(Records for the task begins)

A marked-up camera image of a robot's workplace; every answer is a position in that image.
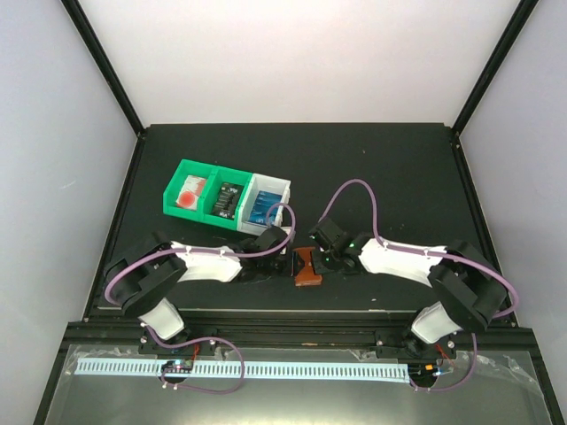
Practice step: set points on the red white cards stack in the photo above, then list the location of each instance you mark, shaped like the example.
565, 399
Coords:
190, 192

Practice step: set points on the black cards stack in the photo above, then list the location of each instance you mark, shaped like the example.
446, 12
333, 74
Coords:
228, 198

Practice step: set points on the black frame post right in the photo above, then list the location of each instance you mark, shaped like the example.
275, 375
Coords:
502, 48

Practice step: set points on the brown leather card holder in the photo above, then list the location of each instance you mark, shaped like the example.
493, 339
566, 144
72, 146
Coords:
303, 268

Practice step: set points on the white storage bin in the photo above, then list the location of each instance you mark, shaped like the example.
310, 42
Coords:
257, 183

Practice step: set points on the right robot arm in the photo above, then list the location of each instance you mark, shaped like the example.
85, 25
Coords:
469, 293

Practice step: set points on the blue cards stack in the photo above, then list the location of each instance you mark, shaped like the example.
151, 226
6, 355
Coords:
264, 208

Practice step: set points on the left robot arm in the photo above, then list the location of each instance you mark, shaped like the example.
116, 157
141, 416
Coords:
139, 281

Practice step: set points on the black frame post left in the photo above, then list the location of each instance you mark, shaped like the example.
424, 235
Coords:
89, 37

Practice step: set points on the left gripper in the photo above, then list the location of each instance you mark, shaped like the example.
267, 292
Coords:
288, 267

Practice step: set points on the white slotted cable duct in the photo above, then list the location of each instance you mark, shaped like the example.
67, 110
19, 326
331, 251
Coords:
275, 370

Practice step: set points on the green double storage bin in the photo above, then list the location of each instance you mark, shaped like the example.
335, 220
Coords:
214, 177

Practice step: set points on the black frame post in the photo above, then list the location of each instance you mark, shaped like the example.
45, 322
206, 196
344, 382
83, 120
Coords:
89, 37
502, 48

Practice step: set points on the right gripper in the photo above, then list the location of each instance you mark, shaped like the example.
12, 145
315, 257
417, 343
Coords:
320, 262

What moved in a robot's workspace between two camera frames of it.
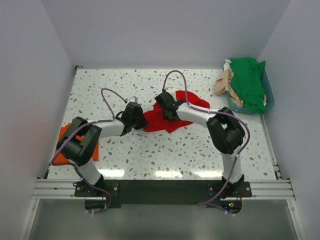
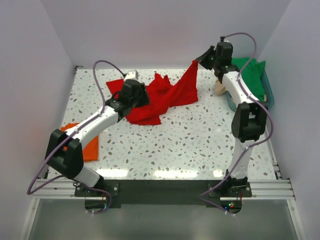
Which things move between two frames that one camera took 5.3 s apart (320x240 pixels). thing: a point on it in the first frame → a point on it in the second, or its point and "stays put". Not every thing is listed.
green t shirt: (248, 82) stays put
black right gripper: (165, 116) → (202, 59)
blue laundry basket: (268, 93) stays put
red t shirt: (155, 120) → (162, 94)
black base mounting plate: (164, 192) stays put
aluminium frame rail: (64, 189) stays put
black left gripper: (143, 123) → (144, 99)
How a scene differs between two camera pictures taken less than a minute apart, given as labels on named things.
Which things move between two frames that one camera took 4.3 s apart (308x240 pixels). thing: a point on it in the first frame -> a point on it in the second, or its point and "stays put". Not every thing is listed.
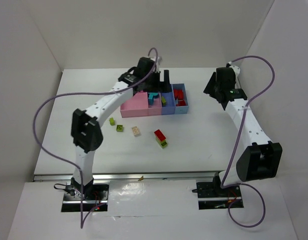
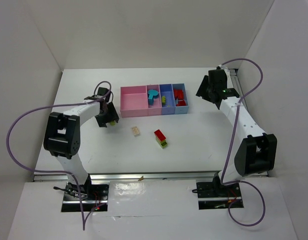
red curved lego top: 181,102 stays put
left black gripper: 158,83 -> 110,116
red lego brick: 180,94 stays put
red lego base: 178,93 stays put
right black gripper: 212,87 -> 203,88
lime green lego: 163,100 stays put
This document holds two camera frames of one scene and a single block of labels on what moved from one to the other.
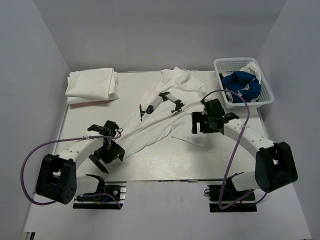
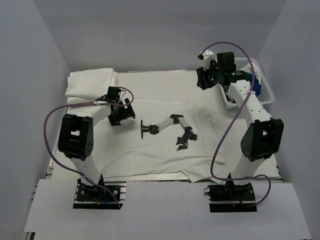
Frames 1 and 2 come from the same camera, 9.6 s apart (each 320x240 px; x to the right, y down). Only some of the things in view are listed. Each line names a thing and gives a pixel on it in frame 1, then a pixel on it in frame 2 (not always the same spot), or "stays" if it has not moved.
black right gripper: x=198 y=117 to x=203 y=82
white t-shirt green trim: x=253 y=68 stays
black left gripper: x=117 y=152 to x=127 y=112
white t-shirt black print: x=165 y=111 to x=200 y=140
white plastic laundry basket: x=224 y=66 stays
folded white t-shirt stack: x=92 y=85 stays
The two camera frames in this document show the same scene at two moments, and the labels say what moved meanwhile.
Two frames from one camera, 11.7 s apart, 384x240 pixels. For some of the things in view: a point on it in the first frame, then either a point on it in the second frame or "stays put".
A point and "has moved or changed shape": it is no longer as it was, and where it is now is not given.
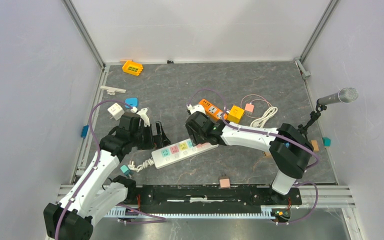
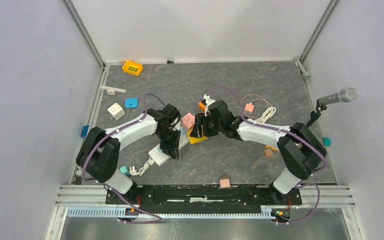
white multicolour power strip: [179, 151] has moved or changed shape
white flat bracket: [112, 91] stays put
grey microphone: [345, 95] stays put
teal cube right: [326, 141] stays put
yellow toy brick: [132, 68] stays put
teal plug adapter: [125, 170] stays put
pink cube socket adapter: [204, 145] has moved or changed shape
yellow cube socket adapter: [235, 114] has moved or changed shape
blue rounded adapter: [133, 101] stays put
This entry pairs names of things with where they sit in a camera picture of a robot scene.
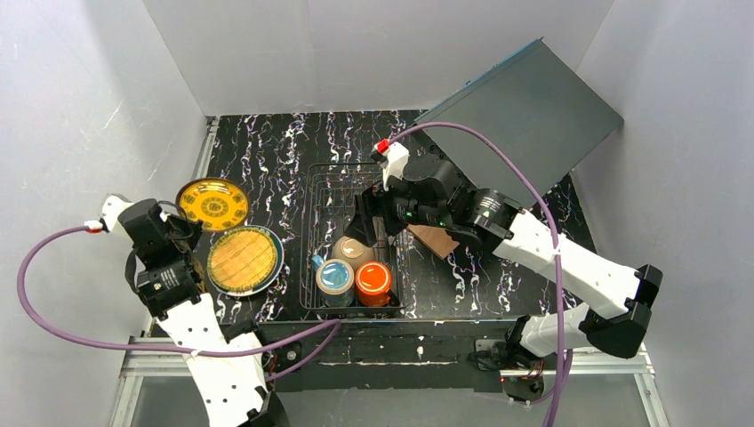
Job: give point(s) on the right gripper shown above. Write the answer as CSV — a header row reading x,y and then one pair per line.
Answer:
x,y
373,204

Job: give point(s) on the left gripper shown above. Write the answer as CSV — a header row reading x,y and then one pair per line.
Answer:
x,y
179,234

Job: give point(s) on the yellow patterned plate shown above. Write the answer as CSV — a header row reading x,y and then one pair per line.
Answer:
x,y
218,203

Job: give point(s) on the beige ceramic bowl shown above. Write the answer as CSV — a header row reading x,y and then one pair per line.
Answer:
x,y
353,252

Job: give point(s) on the orange ceramic mug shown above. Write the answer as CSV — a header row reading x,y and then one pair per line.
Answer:
x,y
373,283

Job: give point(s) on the blue butterfly mug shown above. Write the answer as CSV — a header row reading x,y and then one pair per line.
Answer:
x,y
335,281

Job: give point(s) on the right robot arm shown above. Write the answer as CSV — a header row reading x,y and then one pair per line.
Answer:
x,y
616,300

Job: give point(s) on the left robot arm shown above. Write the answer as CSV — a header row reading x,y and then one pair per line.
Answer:
x,y
163,272

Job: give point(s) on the wooden base board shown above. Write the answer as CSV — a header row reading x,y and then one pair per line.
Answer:
x,y
435,239

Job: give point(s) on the white plate green rim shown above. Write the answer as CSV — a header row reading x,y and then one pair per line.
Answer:
x,y
277,277

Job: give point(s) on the dark grey tilted panel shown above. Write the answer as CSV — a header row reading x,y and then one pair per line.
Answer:
x,y
533,108

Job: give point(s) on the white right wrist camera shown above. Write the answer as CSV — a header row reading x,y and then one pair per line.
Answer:
x,y
392,158

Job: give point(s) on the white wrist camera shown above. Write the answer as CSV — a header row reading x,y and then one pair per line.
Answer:
x,y
113,205
392,158

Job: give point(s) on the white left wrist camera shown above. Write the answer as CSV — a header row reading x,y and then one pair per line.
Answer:
x,y
113,205

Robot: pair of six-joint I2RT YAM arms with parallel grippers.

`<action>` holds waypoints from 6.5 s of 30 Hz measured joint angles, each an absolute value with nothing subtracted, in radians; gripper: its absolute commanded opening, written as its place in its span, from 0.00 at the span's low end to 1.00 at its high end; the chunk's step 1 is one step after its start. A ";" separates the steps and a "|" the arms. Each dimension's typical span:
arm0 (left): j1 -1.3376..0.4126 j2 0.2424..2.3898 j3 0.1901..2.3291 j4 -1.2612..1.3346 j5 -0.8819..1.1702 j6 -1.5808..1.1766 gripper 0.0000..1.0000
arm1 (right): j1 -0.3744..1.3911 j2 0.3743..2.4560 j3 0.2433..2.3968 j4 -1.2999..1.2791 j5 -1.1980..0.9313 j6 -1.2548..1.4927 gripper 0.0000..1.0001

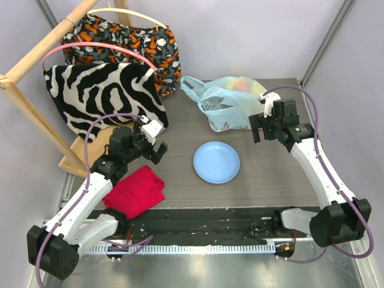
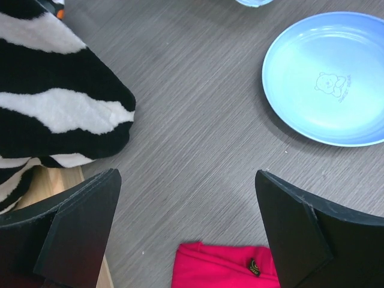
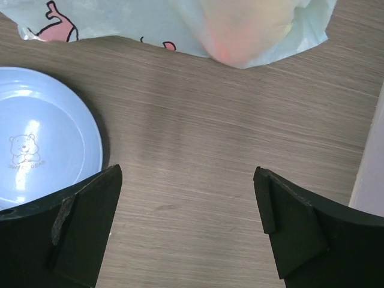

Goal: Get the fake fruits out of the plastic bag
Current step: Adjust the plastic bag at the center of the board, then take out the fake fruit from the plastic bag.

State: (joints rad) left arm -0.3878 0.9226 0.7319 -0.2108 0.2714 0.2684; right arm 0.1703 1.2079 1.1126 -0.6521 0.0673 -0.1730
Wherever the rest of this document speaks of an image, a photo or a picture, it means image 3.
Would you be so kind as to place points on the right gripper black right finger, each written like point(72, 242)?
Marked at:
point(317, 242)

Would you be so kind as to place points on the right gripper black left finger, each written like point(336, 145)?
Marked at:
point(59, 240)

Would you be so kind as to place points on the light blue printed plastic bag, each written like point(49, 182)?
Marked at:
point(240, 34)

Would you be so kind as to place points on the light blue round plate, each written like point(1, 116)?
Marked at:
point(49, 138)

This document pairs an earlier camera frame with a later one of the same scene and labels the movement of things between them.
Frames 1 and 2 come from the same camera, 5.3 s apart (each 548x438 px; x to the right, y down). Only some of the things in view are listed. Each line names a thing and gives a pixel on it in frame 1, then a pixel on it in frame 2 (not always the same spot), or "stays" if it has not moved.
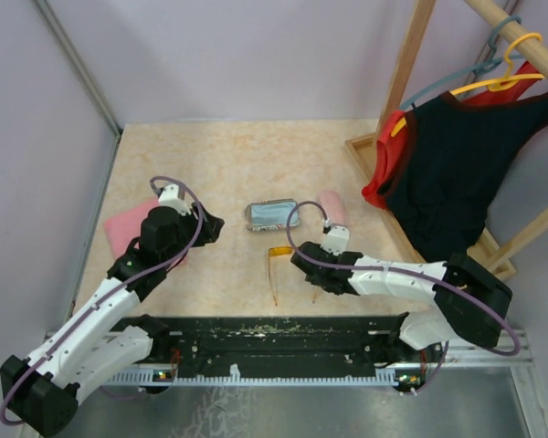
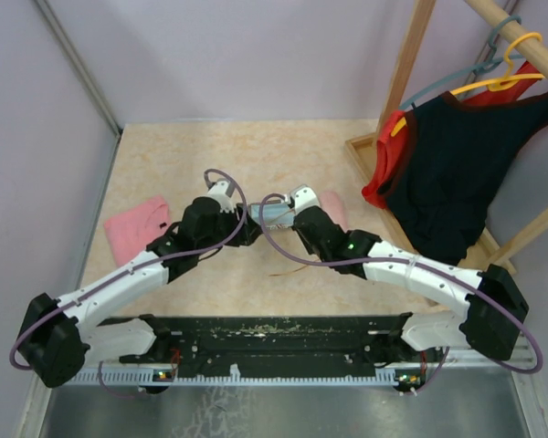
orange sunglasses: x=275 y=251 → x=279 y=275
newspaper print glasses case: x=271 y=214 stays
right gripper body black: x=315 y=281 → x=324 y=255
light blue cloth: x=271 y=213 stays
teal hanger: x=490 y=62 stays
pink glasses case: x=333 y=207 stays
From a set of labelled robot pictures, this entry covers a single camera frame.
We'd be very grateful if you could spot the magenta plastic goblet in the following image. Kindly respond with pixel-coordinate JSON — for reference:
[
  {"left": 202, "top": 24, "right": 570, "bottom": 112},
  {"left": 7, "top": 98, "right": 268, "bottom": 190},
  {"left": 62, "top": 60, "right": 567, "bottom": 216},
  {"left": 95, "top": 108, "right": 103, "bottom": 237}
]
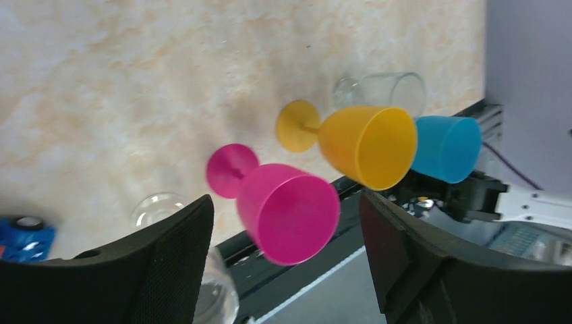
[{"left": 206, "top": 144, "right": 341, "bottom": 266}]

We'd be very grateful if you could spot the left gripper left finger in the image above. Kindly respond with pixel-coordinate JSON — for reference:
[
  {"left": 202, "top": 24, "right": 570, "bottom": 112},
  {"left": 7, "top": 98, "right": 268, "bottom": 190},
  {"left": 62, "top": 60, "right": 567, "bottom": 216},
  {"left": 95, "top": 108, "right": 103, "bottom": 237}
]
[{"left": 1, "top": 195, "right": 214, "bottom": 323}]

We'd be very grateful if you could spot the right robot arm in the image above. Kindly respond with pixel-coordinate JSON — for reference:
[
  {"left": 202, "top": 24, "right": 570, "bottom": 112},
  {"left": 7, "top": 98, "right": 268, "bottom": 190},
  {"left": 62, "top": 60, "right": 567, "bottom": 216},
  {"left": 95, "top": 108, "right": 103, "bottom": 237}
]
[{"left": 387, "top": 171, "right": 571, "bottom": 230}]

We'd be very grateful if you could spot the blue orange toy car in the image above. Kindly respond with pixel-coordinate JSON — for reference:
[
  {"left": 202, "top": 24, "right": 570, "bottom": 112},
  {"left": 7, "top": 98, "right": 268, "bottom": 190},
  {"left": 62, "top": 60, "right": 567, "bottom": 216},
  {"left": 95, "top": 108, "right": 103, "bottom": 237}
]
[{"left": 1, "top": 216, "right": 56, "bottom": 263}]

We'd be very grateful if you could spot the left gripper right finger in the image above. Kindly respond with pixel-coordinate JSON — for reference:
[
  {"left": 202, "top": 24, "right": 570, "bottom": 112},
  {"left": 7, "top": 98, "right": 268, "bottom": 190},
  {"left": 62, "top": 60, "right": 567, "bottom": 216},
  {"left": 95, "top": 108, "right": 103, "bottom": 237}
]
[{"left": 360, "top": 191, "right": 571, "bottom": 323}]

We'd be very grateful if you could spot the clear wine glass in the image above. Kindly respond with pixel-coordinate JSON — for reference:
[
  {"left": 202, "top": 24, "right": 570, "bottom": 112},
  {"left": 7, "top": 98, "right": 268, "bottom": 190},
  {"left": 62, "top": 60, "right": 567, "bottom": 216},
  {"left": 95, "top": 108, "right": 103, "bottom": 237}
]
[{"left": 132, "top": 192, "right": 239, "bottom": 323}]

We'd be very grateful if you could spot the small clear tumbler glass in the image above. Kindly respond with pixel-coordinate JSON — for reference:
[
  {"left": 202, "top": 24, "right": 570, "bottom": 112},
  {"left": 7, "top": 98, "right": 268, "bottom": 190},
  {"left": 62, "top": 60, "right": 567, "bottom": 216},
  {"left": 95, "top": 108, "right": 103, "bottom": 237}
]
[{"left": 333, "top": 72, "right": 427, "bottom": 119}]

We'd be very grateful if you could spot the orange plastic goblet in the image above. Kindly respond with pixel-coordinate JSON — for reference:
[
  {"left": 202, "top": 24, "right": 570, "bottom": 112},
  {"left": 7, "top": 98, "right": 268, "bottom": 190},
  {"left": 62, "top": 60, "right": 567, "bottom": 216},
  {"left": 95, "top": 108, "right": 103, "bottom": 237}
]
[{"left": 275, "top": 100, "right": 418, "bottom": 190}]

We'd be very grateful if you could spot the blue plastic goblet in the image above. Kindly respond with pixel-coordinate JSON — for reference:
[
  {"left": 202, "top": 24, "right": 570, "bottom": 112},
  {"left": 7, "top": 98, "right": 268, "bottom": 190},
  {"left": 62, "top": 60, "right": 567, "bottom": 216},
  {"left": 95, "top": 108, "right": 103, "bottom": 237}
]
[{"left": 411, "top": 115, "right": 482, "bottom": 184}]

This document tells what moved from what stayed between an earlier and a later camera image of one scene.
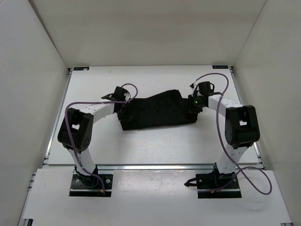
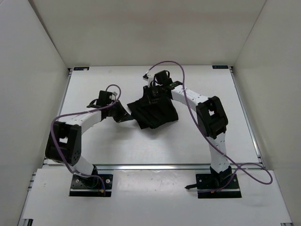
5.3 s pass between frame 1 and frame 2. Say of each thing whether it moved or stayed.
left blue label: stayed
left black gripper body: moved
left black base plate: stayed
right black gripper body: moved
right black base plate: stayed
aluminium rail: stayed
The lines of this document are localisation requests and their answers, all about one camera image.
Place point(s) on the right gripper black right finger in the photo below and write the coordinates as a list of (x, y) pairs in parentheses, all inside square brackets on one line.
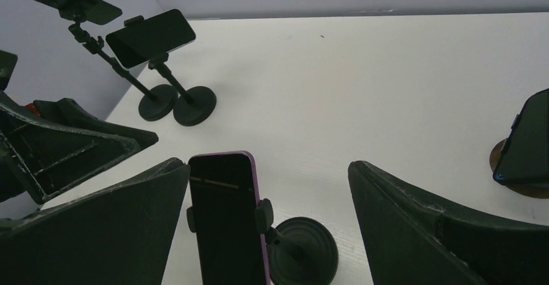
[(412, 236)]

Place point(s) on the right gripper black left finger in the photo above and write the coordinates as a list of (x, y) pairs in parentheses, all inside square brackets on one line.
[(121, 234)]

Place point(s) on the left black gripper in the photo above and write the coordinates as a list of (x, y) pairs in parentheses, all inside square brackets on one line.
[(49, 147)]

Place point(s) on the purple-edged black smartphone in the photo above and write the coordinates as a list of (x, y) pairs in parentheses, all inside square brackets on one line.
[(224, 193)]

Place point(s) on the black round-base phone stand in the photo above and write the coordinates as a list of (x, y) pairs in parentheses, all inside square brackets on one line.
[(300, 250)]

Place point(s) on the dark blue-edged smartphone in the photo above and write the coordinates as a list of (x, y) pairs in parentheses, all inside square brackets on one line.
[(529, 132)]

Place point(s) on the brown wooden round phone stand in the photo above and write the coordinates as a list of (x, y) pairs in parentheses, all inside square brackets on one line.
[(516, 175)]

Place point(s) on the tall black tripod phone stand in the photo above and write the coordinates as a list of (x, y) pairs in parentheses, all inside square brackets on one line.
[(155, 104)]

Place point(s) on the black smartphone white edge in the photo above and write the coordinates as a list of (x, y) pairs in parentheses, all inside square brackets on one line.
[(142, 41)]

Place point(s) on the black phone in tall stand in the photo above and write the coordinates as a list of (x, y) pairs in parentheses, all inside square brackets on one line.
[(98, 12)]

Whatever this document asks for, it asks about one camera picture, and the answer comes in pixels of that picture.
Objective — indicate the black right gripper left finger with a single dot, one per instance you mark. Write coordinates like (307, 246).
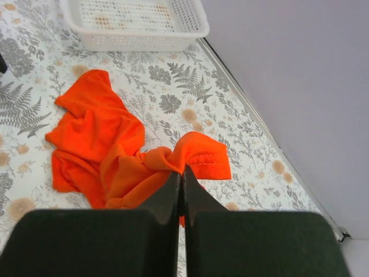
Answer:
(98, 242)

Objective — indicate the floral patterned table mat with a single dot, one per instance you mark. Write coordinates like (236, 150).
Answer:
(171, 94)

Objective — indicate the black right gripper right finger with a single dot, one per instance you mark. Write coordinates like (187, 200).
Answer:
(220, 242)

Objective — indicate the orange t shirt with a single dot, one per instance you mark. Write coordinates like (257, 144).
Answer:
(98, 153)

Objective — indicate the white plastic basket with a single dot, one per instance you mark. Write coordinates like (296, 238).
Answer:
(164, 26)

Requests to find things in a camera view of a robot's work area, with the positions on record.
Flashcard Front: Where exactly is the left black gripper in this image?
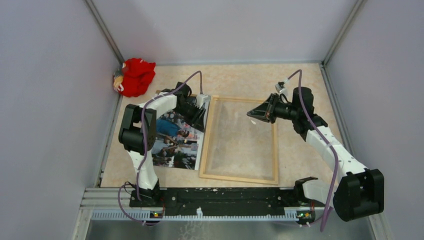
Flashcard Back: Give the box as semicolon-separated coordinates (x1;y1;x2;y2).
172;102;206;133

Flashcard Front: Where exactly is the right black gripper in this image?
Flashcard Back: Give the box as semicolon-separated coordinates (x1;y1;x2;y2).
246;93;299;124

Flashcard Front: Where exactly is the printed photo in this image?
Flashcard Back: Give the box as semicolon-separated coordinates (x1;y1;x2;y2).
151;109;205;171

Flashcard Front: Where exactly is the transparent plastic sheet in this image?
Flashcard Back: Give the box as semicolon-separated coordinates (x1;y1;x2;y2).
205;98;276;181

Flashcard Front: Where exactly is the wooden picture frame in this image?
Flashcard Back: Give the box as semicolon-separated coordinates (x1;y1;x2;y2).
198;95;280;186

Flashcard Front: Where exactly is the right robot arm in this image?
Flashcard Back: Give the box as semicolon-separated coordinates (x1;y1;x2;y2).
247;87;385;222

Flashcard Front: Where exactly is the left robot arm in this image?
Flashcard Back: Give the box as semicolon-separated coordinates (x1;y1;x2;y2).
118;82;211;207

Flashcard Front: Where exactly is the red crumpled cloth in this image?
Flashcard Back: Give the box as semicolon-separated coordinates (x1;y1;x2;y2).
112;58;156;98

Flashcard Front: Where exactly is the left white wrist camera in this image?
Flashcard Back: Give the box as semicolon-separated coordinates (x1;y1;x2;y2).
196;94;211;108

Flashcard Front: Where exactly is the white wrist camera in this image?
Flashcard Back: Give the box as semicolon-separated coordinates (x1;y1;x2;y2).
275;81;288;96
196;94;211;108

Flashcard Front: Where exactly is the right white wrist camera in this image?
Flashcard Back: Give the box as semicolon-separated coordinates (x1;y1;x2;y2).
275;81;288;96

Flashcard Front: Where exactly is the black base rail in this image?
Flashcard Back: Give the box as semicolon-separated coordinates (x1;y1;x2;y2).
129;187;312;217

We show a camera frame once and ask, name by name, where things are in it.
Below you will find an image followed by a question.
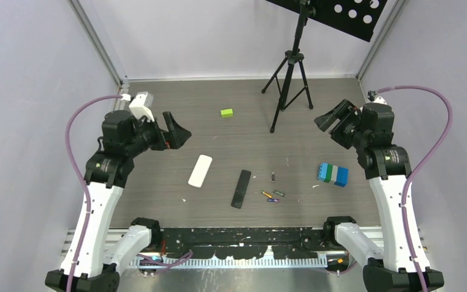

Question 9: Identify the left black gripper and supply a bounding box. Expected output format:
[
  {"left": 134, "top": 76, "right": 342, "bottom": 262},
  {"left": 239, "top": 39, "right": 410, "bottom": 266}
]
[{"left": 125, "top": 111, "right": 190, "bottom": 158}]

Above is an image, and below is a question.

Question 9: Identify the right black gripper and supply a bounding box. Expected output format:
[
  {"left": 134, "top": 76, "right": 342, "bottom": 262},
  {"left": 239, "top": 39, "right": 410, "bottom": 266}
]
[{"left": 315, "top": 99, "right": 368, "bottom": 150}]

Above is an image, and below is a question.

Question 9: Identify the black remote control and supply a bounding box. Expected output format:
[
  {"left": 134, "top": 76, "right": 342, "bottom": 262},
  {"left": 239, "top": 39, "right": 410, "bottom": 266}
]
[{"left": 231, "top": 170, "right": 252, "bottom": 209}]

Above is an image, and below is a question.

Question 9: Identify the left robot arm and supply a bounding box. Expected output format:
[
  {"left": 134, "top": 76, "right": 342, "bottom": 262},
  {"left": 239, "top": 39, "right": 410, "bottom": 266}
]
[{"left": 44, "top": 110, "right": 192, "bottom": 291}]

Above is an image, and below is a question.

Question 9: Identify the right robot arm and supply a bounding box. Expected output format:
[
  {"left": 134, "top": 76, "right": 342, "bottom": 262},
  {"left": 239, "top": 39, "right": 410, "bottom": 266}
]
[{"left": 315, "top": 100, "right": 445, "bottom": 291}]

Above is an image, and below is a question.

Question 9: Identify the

(Records for the task ends)

### Task statement
The response should be the listing above, limited to the lines between the one holding "Flashcard Front: Where exactly is the left robot" and the one holding "Flashcard Front: Where exactly is the left white", inclusive, reproduced exactly.

### Answer box
Flashcard Front: Where exactly is the left robot arm in this image?
Flashcard Back: Give the box as semicolon-separated coordinates (x1;y1;x2;y2).
118;82;211;207

Flashcard Front: Where exactly is the red crumpled cloth in this image?
Flashcard Back: Give the box as semicolon-separated coordinates (x1;y1;x2;y2).
112;58;156;98

Flashcard Front: Where exactly is the left white wrist camera in this image?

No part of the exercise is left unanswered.